FOUR REASONS FOR MARRIAGE: sexuality part two
The Other Side of the Story about Sex
Phil and I have had the immeasurable joy of raising 4 children to adulthood. For over 31 years our house has sung with the sounds of people growing up, exploring their worlds, expressing their opinions, and inviting friends into this snug circle.
Two of my children are introverts like me: John Mark craves long stretches of time alone to think and study and Elizabeth rarely wanted more than a couple of friends over at a time.
Rebekah, on the other hand, always seemed to be organizing a party. Breakfast on a Saturday morning, a movie night starting way too late for reasonable early-to-bed-early-to-rise mamas like me.
But it’s Matt who has filled our home with crowds. Something’s always brewing with him and his ever-expanding group of friends. And these are some of the best people I know. Fun and fully involved, these teenagers and twenty-somethings have found strength in each other. They spur each other on to godly living and give each other courage to forge out new paths as they relentless pursue God.
I’m more than a little impressed by them.
One of my favorite things is when the men in this group cram into Matt’s room at the top of the stairs. It’s a tiny room, stuffed to the gills with books and computers and a keyboard and who knows what else. Yet in they squeeze, for what I’ve learned to anticipate… a time to talk about girls.
Just like girls, every one of these guys either currently likes someone, or is dating someone, or is scanning the crowd just to be sure not to miss out.
And that’s a good thing!
These men are fully aware that the next major decision of their lives involves finding and pursuing and getting to know the one who they hope will be their happily ever after romance.
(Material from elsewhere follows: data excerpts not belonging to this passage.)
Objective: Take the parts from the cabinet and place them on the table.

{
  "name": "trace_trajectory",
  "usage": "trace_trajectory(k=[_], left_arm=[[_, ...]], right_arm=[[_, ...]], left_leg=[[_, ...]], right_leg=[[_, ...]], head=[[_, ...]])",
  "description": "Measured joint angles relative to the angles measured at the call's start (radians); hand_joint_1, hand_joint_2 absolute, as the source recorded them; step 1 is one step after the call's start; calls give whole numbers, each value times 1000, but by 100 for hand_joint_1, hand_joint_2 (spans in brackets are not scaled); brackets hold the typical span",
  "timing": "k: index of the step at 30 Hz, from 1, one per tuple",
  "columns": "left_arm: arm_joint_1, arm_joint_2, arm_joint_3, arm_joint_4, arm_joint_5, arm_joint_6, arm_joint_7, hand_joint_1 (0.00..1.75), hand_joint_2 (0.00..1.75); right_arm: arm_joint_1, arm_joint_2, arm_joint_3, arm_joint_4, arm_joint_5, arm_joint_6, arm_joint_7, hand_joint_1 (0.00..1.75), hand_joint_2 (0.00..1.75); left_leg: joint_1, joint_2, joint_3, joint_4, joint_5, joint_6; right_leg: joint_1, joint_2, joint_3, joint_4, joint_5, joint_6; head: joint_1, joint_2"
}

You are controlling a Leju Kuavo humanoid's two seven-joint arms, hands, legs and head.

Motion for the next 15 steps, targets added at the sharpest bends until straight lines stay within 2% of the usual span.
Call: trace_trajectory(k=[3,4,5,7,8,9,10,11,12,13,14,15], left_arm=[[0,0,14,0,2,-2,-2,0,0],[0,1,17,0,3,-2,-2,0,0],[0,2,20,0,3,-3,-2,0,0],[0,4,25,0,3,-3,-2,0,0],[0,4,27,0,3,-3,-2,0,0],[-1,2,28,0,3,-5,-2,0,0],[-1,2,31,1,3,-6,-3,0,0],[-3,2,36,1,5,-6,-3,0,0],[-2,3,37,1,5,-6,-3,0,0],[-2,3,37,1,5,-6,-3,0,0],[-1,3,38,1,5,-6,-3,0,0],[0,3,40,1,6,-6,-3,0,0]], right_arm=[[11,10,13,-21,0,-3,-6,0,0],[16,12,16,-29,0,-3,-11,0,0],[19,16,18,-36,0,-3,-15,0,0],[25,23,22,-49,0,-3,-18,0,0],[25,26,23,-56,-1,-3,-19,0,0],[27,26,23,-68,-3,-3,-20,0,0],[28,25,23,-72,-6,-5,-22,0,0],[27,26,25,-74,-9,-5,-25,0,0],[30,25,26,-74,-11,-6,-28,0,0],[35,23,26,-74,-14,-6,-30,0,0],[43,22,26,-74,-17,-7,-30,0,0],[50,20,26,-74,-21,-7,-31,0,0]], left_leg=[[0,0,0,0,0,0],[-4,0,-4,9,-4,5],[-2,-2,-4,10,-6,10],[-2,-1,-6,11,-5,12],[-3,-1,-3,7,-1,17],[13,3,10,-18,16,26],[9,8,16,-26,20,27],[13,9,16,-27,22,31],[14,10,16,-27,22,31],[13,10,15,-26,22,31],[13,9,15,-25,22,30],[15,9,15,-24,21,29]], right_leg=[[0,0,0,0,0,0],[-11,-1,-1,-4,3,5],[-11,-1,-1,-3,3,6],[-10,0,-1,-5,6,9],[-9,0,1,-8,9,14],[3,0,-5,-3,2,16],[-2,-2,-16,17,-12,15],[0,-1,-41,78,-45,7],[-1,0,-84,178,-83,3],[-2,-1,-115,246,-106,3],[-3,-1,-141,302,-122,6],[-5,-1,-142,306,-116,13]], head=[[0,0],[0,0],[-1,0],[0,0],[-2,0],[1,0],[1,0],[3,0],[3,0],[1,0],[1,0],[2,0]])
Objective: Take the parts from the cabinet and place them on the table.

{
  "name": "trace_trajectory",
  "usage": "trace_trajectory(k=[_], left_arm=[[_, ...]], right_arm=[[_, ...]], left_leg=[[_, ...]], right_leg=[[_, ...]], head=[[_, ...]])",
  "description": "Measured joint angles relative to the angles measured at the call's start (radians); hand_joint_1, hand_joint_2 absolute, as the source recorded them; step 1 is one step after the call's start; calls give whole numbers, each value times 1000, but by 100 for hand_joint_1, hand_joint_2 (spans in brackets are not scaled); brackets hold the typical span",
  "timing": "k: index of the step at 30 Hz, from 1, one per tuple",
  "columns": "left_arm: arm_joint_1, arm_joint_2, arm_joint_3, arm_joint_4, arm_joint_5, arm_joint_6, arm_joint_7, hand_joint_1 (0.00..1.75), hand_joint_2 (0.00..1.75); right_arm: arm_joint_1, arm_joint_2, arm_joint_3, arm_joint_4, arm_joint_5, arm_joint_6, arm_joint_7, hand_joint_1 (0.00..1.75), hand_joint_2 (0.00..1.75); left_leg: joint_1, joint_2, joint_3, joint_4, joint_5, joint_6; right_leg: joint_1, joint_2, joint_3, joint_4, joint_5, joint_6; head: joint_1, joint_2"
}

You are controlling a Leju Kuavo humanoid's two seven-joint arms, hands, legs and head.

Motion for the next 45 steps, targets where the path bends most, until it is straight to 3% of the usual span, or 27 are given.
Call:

And since our room is just a few feet away from the door they always keep open (trust me, the scent of 6 or 8 guys crammed into that miniscule space necessitates an open door policy!), Phil and I get to hear some fascinating conversations.
This is no lousy locker room boasting. Their conversations are laced with Scripture they’re memorizing and hopes they have for bringing the Kingdom of God into their world.
Really great stuff.
But it’s the girl talk that intrigues me. And so I’m going to clue you in on the snippets I hear over and over again from that crammed in space, and what I think you really ought to know…
They think you’re beautiful.
Really.
It’s the first thing they say after they’ve met you or talked even a few minutes with you. They don’t notice your make-up or lack of it, your new hairstyle, or even your size.
If you’re nice and your eyes dance when they talk and you give them just a bit of encouragement- you’re beautiful.
They do not share Hollywood’s narrow definition of beauty. In fact, I am sometimes flabbergasted at who they think is beautiful and who they aren’t attracted to at all.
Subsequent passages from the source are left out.